Segundo o ministro, o plano governamental prevê um enfoque especial na produção de alimentos da cesta básica, incluindo cereais, leguminosas, feijão e soja, bem como no desenvolvimento da avicultura, da pesca e de culturas de rendimento tradicionais e emergentes, como o caju e a macadâmia.
O plano de ação para o desenvolvimento agrário daquela província, localizada no norte de Moçambique, está estruturado para as próximas três campanhas agrárias e deverá envolver diferentes atores do sector, para mobilizar conhecimento técnico, experiência e capacidade profissional para concretizar as metas estabelecidas.
Flávia Langa, diretora provincial da Agricultura e Pescas do Niassa, também citada no documento, destacou as potencialidades agrícolas da província, referindo que o território dispõe de cerca de 10 milhões de hectares de terra arável.

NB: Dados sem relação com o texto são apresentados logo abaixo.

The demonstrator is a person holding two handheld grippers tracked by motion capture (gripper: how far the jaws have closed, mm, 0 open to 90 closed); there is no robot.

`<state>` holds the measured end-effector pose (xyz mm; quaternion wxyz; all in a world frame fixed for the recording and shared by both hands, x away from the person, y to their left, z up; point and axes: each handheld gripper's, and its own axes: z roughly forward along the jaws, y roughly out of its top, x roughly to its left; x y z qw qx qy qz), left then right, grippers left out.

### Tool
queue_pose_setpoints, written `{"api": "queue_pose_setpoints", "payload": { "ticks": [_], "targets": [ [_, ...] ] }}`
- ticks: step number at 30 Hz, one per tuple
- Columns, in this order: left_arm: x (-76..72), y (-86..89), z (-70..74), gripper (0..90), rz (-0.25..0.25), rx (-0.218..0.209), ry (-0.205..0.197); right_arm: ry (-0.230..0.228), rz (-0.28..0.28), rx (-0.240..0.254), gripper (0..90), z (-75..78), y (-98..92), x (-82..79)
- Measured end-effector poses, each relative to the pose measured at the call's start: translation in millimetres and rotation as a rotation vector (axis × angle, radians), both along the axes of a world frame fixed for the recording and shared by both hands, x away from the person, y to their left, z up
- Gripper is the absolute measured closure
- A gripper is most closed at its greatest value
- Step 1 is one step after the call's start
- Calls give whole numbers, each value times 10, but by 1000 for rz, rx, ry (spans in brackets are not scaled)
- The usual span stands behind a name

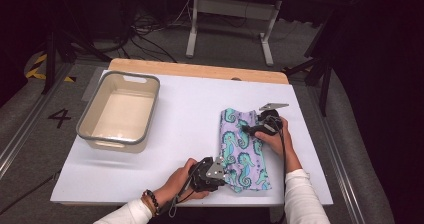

Desse total, avançou, cerca de 2,75 milhões de hectares encontram-se disponíveis para produção agrícola e outros 222.500 hectares possuem Direito de Uso e Aproveitamento da Terra (DUAT), estando abertos ao estabelecimento de parcerias para investimento.
Segundo a responsável, Niassa reúne condições favoráveis para a produção de diversas culturas, entre as quais milho, algodão, tabaco, soja, amendoim, batata-doce e mapira.
Flávia Langa destacou igualmente o potencial aquícola da província, estimado em cerca de 58 mil hectares de áreas aptas para a aquacultura, beneficiando de condições naturais favoráveis, nomeadamente lençóis freáticos pouco profundos, nascentes permanentes, longos períodos de precipitação e solos adequados à atividade.
A dirigente sublinhou ainda que Niassa dispõe de importantes recursos hídricos, incluindo e respetivos afluentes, fatores que reforçam as perspetivas de crescimento do sector pesqueiro.
Entre as principais espécies de pescado existentes na província destacam-se a usipa (sardinha), o chambo, malobolo, ncheni, campango, peixe-gato e várias espécies ornamentais.
De acordo com dados apresentados pela diretora provincial, o potencial de produção pesqueira do Niassa está estimado em cerca de 34.700 toneladas de pescado por ano.